As Eric, my mate, often parrots, when pissed, ‘I can’t tell you if I’ve been in the SAS or I’ll need to kill you afterwards.’ Usually by that time he can’t zip up his fly and Liz is dragging him up the road. I could probably reconstruct the whole thing, with an idling taxi and two actors and an actress, playing Liz, in a dramatic reconstruction, with the sound of gunfire zipping in the background.  Most nations’ elite forces portray themselves as being the best of the best: The American Delta Force, Russian Spetznaz, French Special Operations, Scottish Rab C Nesbitteers. What they have in common is their ability to use ‘extreme violence when necessary’. Harry, a wee guy from Pollok that joined up when he was sixteen, malnourished and in pretty bad shape tells us that. The army was his family and he went onto to become part of a SAS operation during the Falkland war that planned to drop troops behind lines in the Argentine mainland and blow up their jets, whose Exocet missiles were sinking our ships and kill all the pilots. Those going on the mission weren’t expected to make it back, or to make it to the neutral territory of Chile. But being a Pollok man a suicide mission was more than compensated for by the appeal of killing officers. They were taxing on the plane when that mission was called off. Most missions don’t make it beyond the planning stage. Despite coming from Pollok in Glasgow, or perhaps because he came from Pollok, Harry went on to work for the Northern Ireland police, rise up the ranks and leave to become a Queen’s counsellor and represent the victims of violence. That’s quite an achievement.

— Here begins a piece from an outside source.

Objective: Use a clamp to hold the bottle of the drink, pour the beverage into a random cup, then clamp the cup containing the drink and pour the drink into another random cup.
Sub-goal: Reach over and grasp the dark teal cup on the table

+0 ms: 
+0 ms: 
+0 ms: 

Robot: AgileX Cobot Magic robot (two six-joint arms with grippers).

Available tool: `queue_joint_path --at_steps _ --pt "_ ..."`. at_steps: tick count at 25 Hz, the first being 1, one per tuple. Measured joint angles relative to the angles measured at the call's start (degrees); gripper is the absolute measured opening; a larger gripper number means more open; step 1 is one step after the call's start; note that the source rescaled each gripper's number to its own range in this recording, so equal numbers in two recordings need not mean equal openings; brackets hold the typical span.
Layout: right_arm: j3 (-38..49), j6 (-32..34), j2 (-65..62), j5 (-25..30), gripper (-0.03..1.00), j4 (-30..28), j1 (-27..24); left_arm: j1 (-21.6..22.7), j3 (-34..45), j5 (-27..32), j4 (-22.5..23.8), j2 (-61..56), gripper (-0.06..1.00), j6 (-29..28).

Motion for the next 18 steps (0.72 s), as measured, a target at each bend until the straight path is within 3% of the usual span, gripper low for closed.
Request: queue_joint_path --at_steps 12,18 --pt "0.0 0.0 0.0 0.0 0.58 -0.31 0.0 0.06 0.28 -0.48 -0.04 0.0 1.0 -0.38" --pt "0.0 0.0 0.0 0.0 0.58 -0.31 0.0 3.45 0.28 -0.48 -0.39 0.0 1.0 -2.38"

You can’t get in the SAS if you’re stupid. You need to be in exceptional physical shape. And it’s a common pattern, voiced by Andy McNab of Bravo Two Zero fame, you need to come from a broken home and have failed the equivalent of the eleven-plus, be classified as stupid and disruptive, and be destined for grunt work or prison, but be able to think on your feet. I’m hoping the SAS can get behind the lines of the May Government and sabotage plans for the extension of grammar schools and the eleven plus and use extreme violence in achieving their goals. Payback for all the Tory white-noise propaganda and destruction of poor people’s lives through alleged welfare reforms. It should be right up their Council house street.

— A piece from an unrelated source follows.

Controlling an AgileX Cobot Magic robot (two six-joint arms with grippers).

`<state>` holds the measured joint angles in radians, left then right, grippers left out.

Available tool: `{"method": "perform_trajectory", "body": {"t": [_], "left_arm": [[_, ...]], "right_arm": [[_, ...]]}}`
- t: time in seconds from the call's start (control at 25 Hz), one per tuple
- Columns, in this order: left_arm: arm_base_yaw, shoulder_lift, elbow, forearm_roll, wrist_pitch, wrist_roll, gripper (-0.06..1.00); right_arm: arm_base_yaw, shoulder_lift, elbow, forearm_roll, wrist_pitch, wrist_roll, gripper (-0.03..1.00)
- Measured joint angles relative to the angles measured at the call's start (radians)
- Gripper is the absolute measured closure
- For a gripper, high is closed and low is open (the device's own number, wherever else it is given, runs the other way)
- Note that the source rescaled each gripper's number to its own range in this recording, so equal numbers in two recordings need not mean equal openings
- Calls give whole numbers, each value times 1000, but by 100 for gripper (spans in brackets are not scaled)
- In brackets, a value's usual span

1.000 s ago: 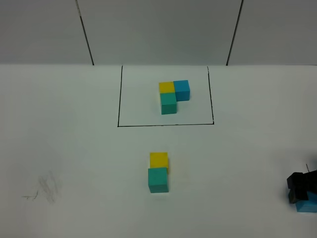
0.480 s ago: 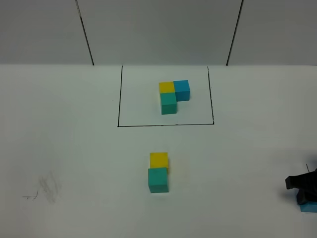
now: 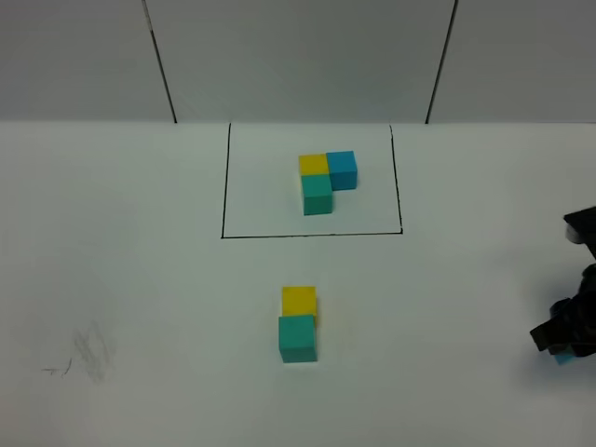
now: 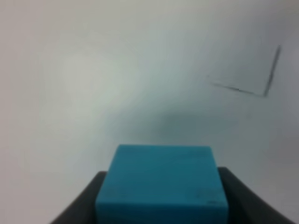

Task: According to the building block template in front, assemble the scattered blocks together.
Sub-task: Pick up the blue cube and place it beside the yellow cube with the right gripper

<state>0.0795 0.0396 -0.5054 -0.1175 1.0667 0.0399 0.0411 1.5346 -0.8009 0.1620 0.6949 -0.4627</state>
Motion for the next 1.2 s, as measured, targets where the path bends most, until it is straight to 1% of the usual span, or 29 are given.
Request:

‘If you’re breathing, you’re winning,’ argues McNab.

Another Nietzschean commonality is ‘If you stare into the abyss, the abyss stares back at you’. Yorkie epitomised this with the mantra ‘take a life and save a life’. He killed a young Iraqi soldier at close range, in an undercover operation behind lines, during the Desert Storm, First Iraqi war in January, 1991, but he was lucky and wasn’t captured and taken to prison in Bagdad, interrogated and tortured like McNab, who was taking part in another mission in the desert about 100 miles away. At home Yorkie’s son was dying and he came home and left the army to nurse him. This dissonance between extreme violence and the everyday life that goes on, for example, shopping in Asda, is internalised. Silence is violence and another ex-SAS soldier, Rob, who created a charity to help his comrades, talked about getting drunk and putting a gun to his head and pulling the trigger. In the First World War it was called shell shock, now it’s a constellation of symptoms: Post Traumatic Stress Disorder (PTSD).  A common response to PTSD is to get absolutely pissed.  A disproportionate number of those in jail and the homeless are ex-forces. I’m not SAS material, but neither would I want to be. I guess we’re back to that Jack Nicholson quote in A Few Good Men, ‘You want the truth? You couldn’t handle the truth.’